Items from a dataset:
- - -

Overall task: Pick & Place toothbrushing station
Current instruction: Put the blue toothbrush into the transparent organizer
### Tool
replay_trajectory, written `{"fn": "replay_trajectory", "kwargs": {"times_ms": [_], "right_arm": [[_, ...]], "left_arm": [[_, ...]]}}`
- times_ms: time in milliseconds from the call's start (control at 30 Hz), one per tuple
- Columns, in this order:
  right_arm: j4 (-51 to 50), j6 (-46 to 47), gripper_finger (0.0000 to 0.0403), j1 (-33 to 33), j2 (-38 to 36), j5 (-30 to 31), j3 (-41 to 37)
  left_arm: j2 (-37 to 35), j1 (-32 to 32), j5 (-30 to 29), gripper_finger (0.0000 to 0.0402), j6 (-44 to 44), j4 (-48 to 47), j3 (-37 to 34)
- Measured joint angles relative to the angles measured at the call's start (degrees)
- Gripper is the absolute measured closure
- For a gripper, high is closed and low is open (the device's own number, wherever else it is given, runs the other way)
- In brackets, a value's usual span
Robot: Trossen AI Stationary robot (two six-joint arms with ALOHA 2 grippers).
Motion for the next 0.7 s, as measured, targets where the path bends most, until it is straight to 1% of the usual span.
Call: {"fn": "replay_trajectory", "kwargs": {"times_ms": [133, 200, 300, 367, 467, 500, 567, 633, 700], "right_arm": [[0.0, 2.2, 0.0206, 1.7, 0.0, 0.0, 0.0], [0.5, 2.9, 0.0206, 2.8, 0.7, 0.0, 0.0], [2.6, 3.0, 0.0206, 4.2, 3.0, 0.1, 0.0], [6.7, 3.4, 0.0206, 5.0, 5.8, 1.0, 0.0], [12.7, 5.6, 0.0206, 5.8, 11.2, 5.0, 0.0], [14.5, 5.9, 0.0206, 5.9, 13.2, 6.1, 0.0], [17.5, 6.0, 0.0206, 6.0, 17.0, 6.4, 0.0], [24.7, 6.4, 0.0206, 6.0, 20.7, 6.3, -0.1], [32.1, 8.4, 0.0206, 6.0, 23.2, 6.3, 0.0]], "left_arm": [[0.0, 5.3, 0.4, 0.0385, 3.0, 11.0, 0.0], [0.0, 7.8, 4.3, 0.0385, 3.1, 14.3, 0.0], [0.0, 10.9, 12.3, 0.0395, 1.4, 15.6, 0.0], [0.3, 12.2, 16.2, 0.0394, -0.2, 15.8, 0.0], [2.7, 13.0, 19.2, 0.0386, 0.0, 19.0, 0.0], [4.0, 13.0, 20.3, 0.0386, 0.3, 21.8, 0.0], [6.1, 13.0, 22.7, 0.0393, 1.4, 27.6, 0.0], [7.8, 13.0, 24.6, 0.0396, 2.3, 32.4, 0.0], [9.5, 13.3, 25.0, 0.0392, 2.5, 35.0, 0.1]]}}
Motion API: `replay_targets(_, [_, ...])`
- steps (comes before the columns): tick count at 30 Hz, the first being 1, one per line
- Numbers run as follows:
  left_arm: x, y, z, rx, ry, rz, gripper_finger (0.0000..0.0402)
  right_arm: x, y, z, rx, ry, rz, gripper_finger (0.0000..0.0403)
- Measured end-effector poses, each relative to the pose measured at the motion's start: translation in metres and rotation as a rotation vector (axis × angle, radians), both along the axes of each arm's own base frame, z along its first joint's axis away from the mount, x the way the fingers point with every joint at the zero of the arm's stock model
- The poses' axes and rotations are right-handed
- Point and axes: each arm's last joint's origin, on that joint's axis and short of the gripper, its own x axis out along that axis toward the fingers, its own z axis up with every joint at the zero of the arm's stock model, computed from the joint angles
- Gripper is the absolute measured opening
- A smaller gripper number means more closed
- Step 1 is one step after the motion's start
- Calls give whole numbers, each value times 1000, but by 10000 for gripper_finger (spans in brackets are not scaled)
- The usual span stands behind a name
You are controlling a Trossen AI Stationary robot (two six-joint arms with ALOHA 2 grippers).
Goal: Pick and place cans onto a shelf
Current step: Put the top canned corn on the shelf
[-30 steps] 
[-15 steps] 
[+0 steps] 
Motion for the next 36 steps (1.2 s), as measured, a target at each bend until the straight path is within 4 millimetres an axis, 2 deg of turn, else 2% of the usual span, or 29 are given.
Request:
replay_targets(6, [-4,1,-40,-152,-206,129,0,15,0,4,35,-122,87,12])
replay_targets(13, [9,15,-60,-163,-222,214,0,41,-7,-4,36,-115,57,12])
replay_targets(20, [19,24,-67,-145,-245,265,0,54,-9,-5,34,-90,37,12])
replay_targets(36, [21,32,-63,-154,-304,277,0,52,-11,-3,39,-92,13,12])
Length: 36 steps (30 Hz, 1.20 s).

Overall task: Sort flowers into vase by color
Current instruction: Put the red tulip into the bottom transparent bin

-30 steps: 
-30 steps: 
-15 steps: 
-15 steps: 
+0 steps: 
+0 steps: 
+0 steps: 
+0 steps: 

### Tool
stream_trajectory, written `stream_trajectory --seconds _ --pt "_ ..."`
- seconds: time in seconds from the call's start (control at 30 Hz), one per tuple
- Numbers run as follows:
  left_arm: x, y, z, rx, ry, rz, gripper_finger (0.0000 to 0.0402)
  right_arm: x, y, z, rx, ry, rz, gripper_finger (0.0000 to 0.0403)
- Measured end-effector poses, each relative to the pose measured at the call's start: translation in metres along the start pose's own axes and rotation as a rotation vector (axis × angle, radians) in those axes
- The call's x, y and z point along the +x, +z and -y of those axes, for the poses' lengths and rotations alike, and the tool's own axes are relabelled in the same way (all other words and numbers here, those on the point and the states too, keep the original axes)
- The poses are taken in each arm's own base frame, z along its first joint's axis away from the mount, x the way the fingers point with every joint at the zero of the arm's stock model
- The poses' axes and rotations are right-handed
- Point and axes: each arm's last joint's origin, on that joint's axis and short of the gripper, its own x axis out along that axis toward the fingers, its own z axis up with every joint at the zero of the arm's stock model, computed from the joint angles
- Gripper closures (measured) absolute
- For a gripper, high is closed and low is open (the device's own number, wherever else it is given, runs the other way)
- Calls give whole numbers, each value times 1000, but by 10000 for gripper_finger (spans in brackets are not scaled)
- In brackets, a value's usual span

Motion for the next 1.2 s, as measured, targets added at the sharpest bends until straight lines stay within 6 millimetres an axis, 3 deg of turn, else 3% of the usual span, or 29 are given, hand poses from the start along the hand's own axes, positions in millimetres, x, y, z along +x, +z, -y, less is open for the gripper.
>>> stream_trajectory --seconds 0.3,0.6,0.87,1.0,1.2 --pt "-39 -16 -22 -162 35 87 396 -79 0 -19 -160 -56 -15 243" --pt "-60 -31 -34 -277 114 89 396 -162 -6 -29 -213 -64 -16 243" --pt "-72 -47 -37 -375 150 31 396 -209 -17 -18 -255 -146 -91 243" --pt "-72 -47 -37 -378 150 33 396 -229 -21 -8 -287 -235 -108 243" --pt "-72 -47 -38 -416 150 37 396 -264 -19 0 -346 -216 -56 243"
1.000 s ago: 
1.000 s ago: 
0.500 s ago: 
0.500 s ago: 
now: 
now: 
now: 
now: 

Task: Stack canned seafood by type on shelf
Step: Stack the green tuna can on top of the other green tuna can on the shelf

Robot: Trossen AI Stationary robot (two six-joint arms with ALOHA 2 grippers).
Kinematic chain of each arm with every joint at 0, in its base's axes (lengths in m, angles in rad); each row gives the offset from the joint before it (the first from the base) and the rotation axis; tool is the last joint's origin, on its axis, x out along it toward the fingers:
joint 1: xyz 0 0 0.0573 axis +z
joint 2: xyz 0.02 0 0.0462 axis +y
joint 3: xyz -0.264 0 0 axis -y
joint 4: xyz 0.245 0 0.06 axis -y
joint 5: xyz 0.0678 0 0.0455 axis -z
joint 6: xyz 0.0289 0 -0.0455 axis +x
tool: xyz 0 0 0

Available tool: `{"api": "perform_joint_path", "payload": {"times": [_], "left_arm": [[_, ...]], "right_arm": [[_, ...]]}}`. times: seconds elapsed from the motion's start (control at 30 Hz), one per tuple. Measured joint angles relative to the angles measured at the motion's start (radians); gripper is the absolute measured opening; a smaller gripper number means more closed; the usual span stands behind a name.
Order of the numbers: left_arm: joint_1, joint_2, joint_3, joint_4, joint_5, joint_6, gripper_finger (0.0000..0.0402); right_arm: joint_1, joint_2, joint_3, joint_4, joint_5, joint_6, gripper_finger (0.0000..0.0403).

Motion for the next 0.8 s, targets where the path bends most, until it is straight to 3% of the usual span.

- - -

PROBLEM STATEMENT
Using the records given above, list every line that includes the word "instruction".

RESULT OF THE EXERCISE
Current instruction: Put the blue toothbrush into the transparent organizer
Current instruction: Put the red tulip into the bottom transparent bin

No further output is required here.